Extracted data –
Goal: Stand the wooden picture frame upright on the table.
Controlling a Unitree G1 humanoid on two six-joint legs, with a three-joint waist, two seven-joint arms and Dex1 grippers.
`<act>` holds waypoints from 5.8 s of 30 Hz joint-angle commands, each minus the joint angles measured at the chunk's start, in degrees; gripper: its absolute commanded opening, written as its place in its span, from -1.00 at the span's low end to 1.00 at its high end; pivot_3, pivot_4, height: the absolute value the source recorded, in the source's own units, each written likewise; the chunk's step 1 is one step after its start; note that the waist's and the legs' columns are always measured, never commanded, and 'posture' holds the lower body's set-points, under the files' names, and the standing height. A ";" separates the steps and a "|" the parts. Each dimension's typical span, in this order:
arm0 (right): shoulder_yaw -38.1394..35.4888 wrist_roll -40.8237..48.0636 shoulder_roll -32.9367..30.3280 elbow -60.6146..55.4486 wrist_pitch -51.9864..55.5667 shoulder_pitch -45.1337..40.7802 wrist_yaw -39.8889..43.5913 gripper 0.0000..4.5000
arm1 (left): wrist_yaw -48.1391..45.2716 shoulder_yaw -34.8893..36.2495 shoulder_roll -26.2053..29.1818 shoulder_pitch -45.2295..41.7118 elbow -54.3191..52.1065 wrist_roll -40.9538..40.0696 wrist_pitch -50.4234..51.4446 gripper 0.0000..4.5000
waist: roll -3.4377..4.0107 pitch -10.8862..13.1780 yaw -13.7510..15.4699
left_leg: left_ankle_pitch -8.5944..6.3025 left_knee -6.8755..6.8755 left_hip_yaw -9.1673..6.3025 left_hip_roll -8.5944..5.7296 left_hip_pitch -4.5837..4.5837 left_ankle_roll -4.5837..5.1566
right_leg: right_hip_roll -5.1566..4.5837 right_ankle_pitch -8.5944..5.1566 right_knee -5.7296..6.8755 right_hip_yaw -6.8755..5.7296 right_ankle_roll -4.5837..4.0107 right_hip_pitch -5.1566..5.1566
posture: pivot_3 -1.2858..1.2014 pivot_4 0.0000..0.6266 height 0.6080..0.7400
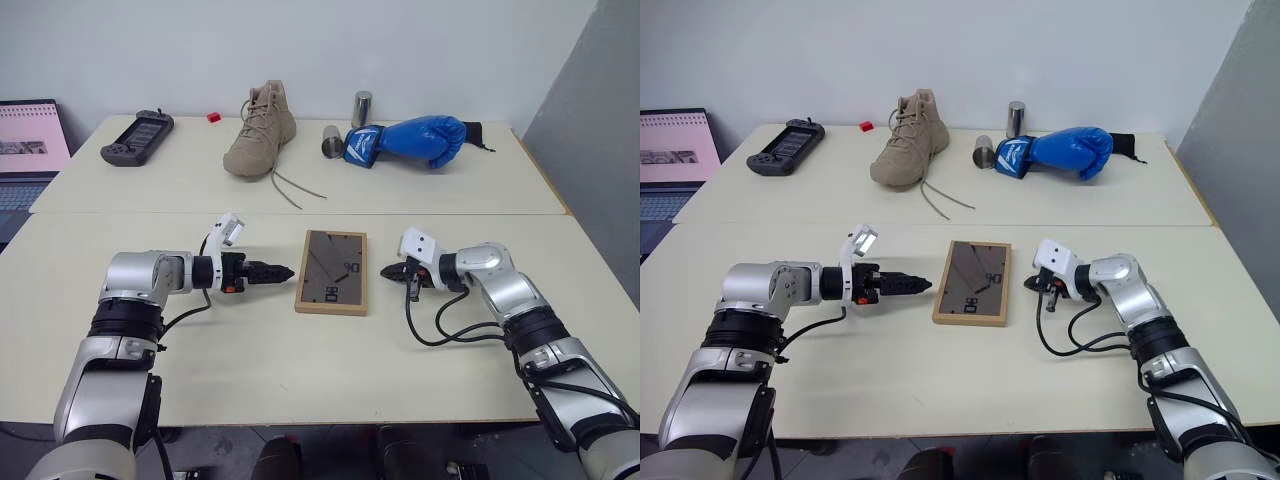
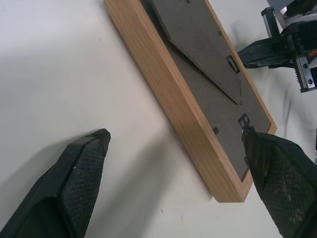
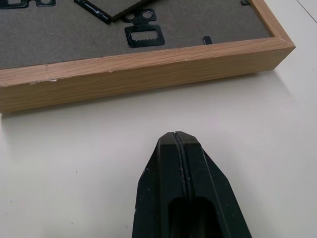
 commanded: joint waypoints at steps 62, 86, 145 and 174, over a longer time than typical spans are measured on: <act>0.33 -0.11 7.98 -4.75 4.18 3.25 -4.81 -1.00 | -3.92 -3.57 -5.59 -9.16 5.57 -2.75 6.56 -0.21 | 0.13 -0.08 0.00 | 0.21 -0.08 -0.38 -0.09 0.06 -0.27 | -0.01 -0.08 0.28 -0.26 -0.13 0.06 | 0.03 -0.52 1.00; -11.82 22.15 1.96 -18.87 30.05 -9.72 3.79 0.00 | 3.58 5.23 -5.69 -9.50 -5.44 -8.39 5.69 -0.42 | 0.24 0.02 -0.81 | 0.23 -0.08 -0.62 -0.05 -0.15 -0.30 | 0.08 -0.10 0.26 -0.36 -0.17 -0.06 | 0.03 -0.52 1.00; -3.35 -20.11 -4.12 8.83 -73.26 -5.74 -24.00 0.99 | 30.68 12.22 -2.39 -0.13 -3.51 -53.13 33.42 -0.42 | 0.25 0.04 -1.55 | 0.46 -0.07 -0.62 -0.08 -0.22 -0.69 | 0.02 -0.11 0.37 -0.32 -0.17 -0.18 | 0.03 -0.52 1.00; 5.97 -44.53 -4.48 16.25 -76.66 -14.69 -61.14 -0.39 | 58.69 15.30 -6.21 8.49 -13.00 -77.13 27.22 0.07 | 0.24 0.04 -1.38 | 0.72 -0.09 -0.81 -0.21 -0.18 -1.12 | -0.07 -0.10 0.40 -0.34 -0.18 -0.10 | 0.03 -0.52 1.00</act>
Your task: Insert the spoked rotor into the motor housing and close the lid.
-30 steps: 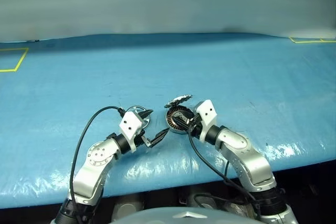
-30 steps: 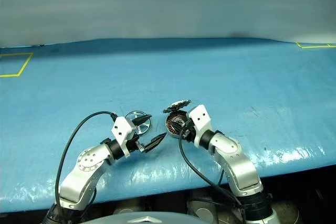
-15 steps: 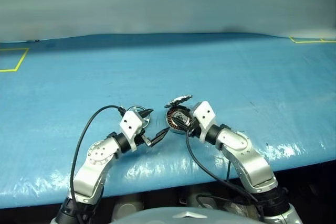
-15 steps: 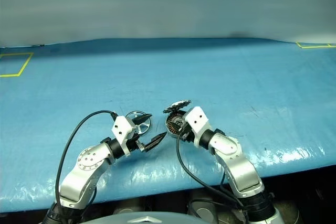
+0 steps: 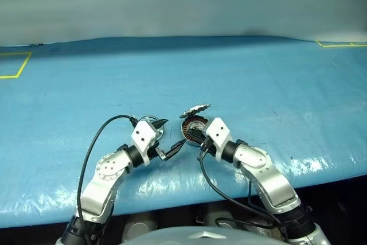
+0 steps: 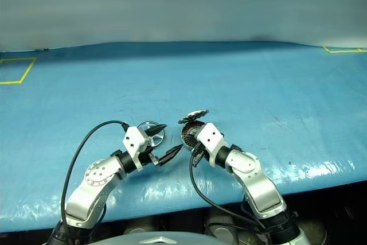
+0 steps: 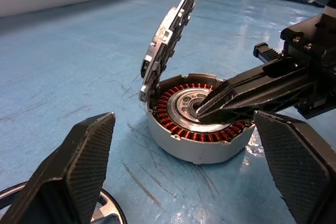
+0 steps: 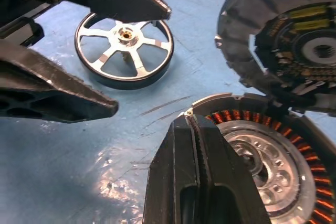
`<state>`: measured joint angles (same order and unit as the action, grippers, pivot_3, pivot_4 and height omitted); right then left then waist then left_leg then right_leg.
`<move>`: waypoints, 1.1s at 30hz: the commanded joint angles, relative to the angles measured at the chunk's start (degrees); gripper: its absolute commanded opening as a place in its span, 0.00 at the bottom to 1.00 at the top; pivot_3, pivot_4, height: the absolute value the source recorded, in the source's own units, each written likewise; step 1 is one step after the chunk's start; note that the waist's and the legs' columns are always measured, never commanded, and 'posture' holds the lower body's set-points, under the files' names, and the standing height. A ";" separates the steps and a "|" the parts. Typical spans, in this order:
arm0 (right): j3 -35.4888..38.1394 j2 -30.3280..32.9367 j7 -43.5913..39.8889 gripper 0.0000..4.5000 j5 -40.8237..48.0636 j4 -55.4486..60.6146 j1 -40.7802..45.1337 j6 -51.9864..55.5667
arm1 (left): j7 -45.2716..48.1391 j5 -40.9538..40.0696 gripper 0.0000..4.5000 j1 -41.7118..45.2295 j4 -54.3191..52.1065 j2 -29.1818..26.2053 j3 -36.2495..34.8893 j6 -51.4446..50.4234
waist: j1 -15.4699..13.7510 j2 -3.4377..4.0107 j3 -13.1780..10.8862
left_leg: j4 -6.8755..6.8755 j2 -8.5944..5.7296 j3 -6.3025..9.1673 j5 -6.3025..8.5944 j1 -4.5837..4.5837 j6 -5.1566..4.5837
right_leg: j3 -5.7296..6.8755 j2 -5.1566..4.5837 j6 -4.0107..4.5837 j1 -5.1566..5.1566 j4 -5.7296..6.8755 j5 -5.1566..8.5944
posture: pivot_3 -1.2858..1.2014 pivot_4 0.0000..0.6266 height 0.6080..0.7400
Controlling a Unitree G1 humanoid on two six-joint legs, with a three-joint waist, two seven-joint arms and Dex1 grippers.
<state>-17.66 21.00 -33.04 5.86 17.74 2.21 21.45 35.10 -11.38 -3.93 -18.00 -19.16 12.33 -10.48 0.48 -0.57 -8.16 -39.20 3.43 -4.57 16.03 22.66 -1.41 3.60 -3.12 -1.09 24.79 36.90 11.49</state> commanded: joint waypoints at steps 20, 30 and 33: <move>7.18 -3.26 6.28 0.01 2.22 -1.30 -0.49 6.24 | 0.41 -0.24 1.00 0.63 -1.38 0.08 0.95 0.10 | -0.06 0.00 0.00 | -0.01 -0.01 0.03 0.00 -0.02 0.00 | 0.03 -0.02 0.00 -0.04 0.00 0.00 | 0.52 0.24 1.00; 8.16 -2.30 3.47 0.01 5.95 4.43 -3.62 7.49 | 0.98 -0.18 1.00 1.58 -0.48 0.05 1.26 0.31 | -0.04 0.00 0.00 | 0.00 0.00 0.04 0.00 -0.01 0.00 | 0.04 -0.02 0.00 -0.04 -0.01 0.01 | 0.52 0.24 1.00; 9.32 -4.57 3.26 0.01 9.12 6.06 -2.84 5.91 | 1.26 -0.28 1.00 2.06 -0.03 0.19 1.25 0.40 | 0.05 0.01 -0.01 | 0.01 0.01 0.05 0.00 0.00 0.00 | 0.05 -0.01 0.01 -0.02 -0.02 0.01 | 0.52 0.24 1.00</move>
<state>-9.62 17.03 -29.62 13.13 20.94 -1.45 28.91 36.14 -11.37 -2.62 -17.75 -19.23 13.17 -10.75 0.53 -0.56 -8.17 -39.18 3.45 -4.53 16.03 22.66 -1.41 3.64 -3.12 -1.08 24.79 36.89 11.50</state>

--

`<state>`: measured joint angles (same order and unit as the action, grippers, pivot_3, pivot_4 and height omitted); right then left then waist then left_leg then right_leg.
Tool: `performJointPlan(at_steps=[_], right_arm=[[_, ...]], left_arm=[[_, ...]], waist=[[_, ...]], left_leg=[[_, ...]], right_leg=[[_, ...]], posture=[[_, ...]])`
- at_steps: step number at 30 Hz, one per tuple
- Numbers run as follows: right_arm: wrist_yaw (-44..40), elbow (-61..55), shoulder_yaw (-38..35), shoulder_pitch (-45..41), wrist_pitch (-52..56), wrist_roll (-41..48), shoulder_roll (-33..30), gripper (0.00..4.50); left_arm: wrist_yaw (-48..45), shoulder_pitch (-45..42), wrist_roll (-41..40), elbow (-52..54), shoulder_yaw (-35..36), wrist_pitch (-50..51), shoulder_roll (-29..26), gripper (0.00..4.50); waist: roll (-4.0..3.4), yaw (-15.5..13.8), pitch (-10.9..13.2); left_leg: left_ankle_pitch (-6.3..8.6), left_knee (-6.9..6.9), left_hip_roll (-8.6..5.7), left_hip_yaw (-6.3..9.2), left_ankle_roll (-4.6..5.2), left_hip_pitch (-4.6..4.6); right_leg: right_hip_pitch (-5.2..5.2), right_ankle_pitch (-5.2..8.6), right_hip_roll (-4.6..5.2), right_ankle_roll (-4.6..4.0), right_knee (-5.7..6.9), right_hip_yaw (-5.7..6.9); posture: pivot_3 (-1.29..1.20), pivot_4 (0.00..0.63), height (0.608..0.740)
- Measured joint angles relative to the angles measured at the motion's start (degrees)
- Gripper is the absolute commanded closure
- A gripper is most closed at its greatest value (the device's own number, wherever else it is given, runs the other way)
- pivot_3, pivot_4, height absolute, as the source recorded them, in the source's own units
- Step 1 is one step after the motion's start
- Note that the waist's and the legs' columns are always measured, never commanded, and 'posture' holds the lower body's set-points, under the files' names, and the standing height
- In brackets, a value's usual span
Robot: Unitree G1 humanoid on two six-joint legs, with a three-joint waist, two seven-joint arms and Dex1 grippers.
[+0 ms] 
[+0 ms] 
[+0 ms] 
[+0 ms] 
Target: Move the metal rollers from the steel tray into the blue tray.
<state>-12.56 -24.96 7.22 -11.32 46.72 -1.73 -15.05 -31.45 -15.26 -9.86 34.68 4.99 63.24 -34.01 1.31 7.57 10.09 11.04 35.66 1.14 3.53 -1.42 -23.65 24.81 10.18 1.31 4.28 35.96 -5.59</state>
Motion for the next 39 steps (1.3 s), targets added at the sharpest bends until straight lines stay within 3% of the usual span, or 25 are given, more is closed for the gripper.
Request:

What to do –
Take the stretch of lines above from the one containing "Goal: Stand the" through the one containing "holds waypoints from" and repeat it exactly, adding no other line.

Written response –
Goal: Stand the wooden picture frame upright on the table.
Controlling a Unitree G1 humanoid on two six-joint legs, with a three-joint waist, two seven-joint arms and Dex1 grippers.
`<act>` holds waypoints from 5.8 s of 30 Hz joint-angle commands, each minus the joint angles measured at the chunk's start, in degrees; gripper: its absolute commanded opening, written as its place in its span, from -1.00 at the span's low end to 1.00 at its high end; pivot_3, pivot_4, height: the absolute value the source recorded, in the source's own units, each written likewise; the chunk's step 1 is one step after its start; note that the waist's and the legs' columns are always measured, never commanded, and 'posture' holds the lower body's set-points, under the files' names, and the standing height. A ";" separates the steps and a "|" the parts. Each dimension's typical span, in this order:

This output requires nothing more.